1914-1916 : poésies
Mercure de France (p. 49-54).
IN MEMORIAM


À la mémoire de mon cousin

le commandant Barrié
tué à la tête du 13e bataillon de chasseurs alpins

au combat de l’Hartmannsweilerkopf.


Comme tu regardais la vie
D’un beau regard loyal et franc
Ô fier soldat de la Patrie
Qui pour elle donnas ton sang !


Je te revois, enfant tranquille,
Jouant au seuil de la maison
Dans la calme petite ville
Dont les prés sont tout l’horizon,

Ou parfois courbé sur un livre
Avec ta blouse d’écolier,
Ou d’un œil vif aimant à suivre
L’hirondelle au vol familier.

Tu grandis.

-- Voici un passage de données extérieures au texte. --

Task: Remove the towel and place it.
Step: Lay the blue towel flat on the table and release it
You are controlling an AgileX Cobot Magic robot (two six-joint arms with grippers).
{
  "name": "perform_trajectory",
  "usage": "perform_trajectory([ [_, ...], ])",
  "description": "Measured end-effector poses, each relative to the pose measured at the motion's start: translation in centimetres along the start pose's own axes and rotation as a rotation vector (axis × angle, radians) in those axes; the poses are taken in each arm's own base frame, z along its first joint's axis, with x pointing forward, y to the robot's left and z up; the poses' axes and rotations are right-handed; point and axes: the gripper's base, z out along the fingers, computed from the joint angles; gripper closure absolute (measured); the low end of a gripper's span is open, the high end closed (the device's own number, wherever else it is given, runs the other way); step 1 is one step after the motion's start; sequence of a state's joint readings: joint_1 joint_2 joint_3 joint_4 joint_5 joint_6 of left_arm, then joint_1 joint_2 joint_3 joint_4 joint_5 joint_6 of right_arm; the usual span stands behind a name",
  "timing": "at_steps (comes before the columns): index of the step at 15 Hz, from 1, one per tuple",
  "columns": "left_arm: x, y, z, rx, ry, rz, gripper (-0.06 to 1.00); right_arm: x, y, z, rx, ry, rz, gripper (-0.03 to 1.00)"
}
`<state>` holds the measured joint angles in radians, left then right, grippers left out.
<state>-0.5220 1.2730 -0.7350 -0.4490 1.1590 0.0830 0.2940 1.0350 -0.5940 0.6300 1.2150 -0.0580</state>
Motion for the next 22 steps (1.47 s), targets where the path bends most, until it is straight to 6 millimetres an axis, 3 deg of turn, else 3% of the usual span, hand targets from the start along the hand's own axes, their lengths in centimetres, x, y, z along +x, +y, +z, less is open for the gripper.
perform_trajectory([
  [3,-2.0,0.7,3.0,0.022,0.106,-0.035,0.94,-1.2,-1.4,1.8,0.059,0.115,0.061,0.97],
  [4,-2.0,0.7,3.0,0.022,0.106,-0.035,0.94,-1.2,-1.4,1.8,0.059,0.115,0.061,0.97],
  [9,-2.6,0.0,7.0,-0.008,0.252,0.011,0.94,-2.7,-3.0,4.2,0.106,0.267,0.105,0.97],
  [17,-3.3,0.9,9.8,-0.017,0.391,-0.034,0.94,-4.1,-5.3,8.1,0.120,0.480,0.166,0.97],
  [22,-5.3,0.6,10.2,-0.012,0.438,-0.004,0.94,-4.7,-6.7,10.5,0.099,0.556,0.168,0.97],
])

Ta voix plus sonore
A fait du blond collégien
Ce grave garçon que décore
Un plumet de Saint-Cyrien,


Et qui, lorsqu’il s’assied à table,
Chaque dimanche de congé,
Accroche un sabre véritable
Au mur de la salle à manger.

*


Air brûlant du mois héroïque
Où la France, d’un mâle élan,
Se rua vers la lutte épique
Sous les feux d’un soleil sanglant !


Comme tu dus avec ivresse
Le respirer à pleins poumons,
Cet air vaillant, chaude caresse,
Baiser de gloire à tant de fronts !

Comme tu dus bénir la peine
De ton devoir longtemps ardu,
Bien payé d’être capitaine
En cet âpre jour attendu

Et d’avoir là, sur ta poitrine,
Toute prête, à toucher des doigts,
La place que le sort destine
Au ruban rouge où pend la Croix !


*


Sous les sapins que l’hiver glace
Tu reposes au sol sacré,
Et la blanche neige d’Alsace
T’a fait un linceul empourpré ;

Et, songeant aux heures lointaines
D’où tu viens me parler tout bas,
Je suis fier que coule en mes veines
Ce même sang que tu versas


Pour la France et pour la Patrie,
— Battez tambours, clairons sonnez —
Ce même sang qui joint et lie
Les mères dont nous sommes nés.

1 mars 1915.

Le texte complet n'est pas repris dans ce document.